Russia’s central bank cut its key interest rates to record lows today in an effort to boost lending and help lift the commodity-reliant economy out of its worst slump since official records began more than a decade ago. The ruble slid 0.3 percent to 29.2448 against the dollar.

Yen, Dollar Down

The yen and dollar declined most against the Norwegian krone, as investors bought higher-yielding currencies. The Dollar Index, which Intercontinental Inc. uses to track the U.S. currency against some of its biggest trading partners, snapped five days of gains, falling 0.2 percent.

Crude oil for December delivery rose 0.3 percent to $77.72 barrel in electronic trading on the New York Mercantile Exchange. Oil reversed an earlier decline as the dollar weakened, making commodities more attractive to investors. Gold for immediate delivery rose 0.6 percent to $1,034.54 an ounce and silver advanced 1.1 percent, buoyed by investor demand for a hedge against a weaker dollar.

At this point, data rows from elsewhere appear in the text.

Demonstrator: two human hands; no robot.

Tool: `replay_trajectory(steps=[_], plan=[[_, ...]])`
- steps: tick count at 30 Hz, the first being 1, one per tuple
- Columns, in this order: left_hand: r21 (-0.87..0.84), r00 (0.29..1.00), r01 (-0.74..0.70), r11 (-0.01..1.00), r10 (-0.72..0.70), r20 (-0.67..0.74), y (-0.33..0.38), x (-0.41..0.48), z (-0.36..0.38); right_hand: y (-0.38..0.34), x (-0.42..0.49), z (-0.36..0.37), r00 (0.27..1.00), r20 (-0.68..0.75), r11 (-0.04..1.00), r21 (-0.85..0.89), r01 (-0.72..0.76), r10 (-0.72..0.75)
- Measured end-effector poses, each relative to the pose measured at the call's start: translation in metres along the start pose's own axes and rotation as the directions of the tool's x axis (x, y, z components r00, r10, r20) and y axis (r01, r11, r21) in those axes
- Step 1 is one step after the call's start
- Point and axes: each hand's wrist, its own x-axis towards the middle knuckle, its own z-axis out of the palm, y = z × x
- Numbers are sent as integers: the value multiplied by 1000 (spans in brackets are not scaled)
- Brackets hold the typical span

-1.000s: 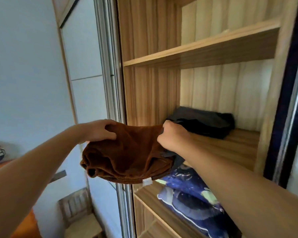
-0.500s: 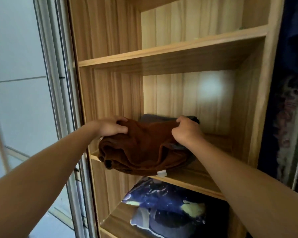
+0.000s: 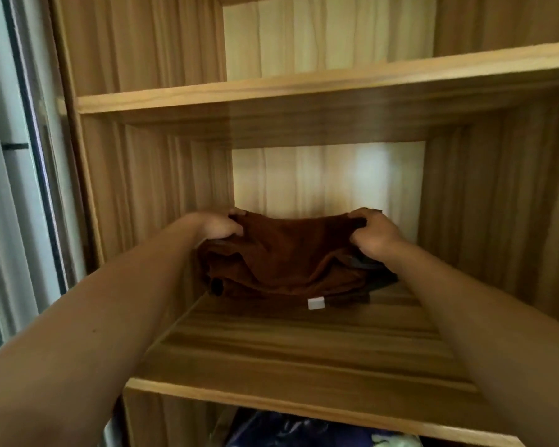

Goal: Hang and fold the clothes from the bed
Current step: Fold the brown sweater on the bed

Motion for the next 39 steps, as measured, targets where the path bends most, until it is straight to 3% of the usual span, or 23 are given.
replay_trajectory(steps=[10,12,14,16,17,19,21,23,26,30,39], plan=[[175,990,-79,981,98,-103,-17,117,-15,26,111,30,990,81,948,288,-132,113],[335,990,-37,941,80,-114,-35,140,0,48,126,48,981,139,980,129,-152,134],[501,996,73,862,-40,-76,-57,171,17,76,134,69,954,228,959,-248,-135,194],[544,996,90,835,-60,-73,-63,188,26,90,136,86,972,163,829,-556,-51,169],[561,994,41,827,21,-104,-56,185,27,85,134,91,992,73,796,-604,-39,105],[594,956,-96,799,241,-170,-40,185,25,61,136,99,997,-43,788,-615,24,-63],[619,940,-159,769,310,-143,-34,194,26,36,143,111,987,82,748,-644,161,-142],[659,976,-109,745,207,-73,-46,203,38,31,146,131,974,225,728,-665,163,-12],[575,994,-16,818,76,-81,-76,220,60,56,147,158,957,237,797,-604,8,170],[545,997,8,839,36,-70,-84,222,65,61,148,165,952,237,804,-594,-16,194],[541,984,-29,841,120,-134,-93,221,69,63,137,165,969,197,793,-609,0,151]])
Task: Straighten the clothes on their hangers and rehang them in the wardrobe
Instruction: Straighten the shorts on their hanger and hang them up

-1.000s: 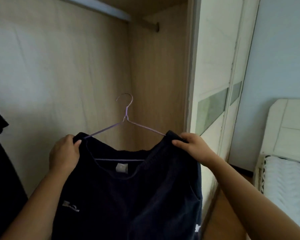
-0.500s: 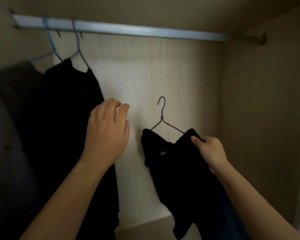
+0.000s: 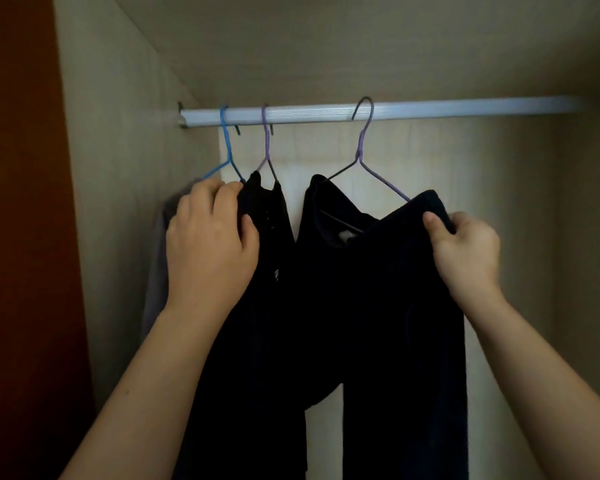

Governments and central banks are preparing to remove stimulus measures after spending a total of $12 trillion, by International Monetary Fund estimates, to haul economies from Germany and France to Hong Kong out of the recession. The Federal Reserve has also held interest rates near zero percent to unlock credit markets after the collapse of subprime mortgages spurred more than $1.6 trillion in losses and writedowns at the world’s biggest financial firms.

Bouncing Back

A Commerce Department report at 8:30 a.m. in Washington may show that the U.S. economy grew for the first time in more than a year. The economy expanded at a 3.2 percent annual pace from July through September after shrinking in the previous four quarters, according to the median estimate of 79 economists surveyed by Bloomberg News.

U.S. GDP “has to come in above consensus, with evidence of a bounce in personal consumption and investment, to stop profit taking in pro-risk positions from morphing into a more severe clearout,” Kenneth Broux, an economist at Lloyds Banking Group Plc in London, wrote in a research report today.